Pandemi, Kehamilan Tak Diinginkan, dan Stunting

Supriyadi - detikNews
Kamis, 07 Apr 2022 13:39 WIB
Ilustrasi: Edi Wahyono
Jakarta -

Pandemi Covid 19 dan pembatasan sosial telah mengubah hubungan sosial, keluarga, dan cara berinteraksi antara masyarakat dengan layanan kesehatan. Perubahan besar ini mempengaruhi layanan kontrasepsi dan pembatasan kehamilan. Pembatasan sosial secara tidak langsung mengurangi jumlah kehamilan yang tidak diinginkan, terutama pada wanita muda. Layanan kesehatan terhadap permintaan kontrasepsi tampaknya tidak terpengaruh oleh pandemi.

Selain itu muncul potensi risiko terhadap perkembangan anak karena risiko penyakit, pembatasan sosial, isolasi sosial, dan peningkatan tingkat stres orangtua dan pengasuh. Situasi ini menjadi pengalaman yang kurang mendukung pada masa kanak-kanak dan menimbulkan stres, potensi kerugian untuk perkembangan otak, kesehatan individu dan kolektif, dan gangguan kecerdasan jangka panjang, kesehatan mental dan fisik, dan kualitas kerja ketika menginjak dewasa di masa depan.

Pandemi juga telah berdampak pada kesehatan umum dan perkembangan anak melalui paparan yang diakibatkan virus dan infeksi serta melalui pembatasan sosial dalam upaya memperlambat penyebaran Covid-19, memungkinkan pelayanan medis yang memadai, dan mencegah runtuhnya sistem layanan kesehatan.

Sementara sebagian besar masyarakat dunia menyesuaikan diri dengan pola pembatasan sosial baru, keluarga cenderung menghabiskan lebih banyak waktu luang bersama di rumah sehingga menjadi stimulus kedekatan yang lebih intensif. Beberapa pasangan yang telah merencanakan untuk memiliki anak sebelum pandemi Covid-19 ternyata masih berusaha untuk mewujudkan dan keinginan mereka untuk menjadi orangtua selama masa pembatasan sosial tersebut.

Namun dampak pembatasan sosial telah menciptakan tantangan dan kerentanan, terutama pada wanita, menyebabkan perubahan yang relevan dalam kesehatan seksual dan stabilitas pasangan.
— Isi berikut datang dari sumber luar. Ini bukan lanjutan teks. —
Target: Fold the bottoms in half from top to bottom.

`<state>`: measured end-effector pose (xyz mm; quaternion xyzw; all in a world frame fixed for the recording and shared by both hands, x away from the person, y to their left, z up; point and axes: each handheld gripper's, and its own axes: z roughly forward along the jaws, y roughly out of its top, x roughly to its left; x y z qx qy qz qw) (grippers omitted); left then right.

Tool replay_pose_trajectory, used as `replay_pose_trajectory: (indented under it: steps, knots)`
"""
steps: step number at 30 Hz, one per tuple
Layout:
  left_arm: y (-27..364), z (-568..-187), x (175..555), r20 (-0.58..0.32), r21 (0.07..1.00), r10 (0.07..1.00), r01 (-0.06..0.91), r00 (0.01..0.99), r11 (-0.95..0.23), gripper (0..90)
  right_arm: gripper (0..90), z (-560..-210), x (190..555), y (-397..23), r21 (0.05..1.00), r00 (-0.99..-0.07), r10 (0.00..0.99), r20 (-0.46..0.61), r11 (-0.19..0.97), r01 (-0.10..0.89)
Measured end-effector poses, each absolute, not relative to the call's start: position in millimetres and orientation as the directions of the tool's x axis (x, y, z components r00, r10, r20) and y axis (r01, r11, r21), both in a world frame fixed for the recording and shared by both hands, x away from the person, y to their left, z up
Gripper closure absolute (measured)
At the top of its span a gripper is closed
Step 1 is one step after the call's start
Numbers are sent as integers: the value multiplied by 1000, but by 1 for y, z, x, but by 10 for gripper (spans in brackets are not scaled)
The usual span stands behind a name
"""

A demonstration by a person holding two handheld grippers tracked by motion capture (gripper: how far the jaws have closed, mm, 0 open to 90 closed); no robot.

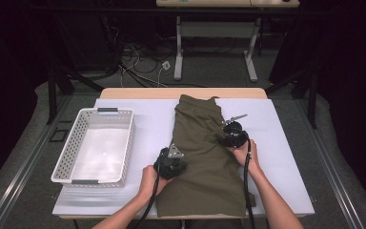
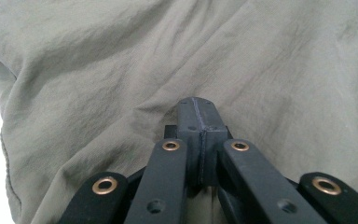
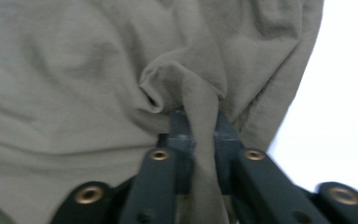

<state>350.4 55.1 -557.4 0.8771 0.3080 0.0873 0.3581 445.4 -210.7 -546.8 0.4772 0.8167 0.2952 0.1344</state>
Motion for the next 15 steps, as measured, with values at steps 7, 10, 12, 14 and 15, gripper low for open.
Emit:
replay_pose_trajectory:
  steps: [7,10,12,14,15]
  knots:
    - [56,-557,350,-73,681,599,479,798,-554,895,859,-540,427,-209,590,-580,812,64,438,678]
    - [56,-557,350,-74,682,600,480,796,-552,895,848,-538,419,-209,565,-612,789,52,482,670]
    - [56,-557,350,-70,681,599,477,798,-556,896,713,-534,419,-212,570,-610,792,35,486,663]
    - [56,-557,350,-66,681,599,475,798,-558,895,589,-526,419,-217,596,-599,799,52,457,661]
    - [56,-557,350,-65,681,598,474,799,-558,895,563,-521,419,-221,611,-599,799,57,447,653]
Kerentanan tersebut terkait dengan sistem sosial, politik, dan ekonomi yang pada gilirannya memperbesar efek pandemi. Secara khusus, selama masa tersebut, ada perbedaan besar dalam hasrat seksual dalam pasangan; beberapa menggunakan seks sebagai mekanisme koping untuk tetap terhubung dan menghilangkan kecemasan sementara yang lain benar-benar kehilangan minat pada seks.

Sebuah penelitian menunjukkan bahwa stres di tempat kerja dan hiruk pikuk kehidupan sehari-hari dapat menjadi penghambat seksual yang kuat yang menyebabkan kecenderungan yang lebih rendah untuk hamil karena kekhawatiran tentang kesulitan ekonomi di masa depan dan pemicu yang potensial penyakit pada kehamilan.

Data

Menurut Bank Dunia, "Sepertiga dari total beban penyakit (kesehatan yang buruk dan kematian dini) yang dihadapi perempuan terkait dengan kehamilan, persalinan, aborsi, HIV, dan gangguan saluran reproduksi lainnya."

Data di dunia menunjukkan kehamilan yang tidak diinginkan mencapai 1,4 juta. Sementara itu, Badan Kependudukan dan Keluarga Berencana Nasional (BKKBN) mencatat angka kehamilan tak direncanakan secara nasional pada masa pandemi Covid-19 sebesar 20,3 persen. Kasus kehamilan tidak diinginkan (KTD) lebih dijumpai pada ibu dengan kategori 15-19 tahun (17,9%) dan 45-49 tahun (21,4%). Sedangkan dari segi umur kawin pertama, kasus KTD banyak dialami oleh ibu dengan rentang usia 15 hingga 24 tahun.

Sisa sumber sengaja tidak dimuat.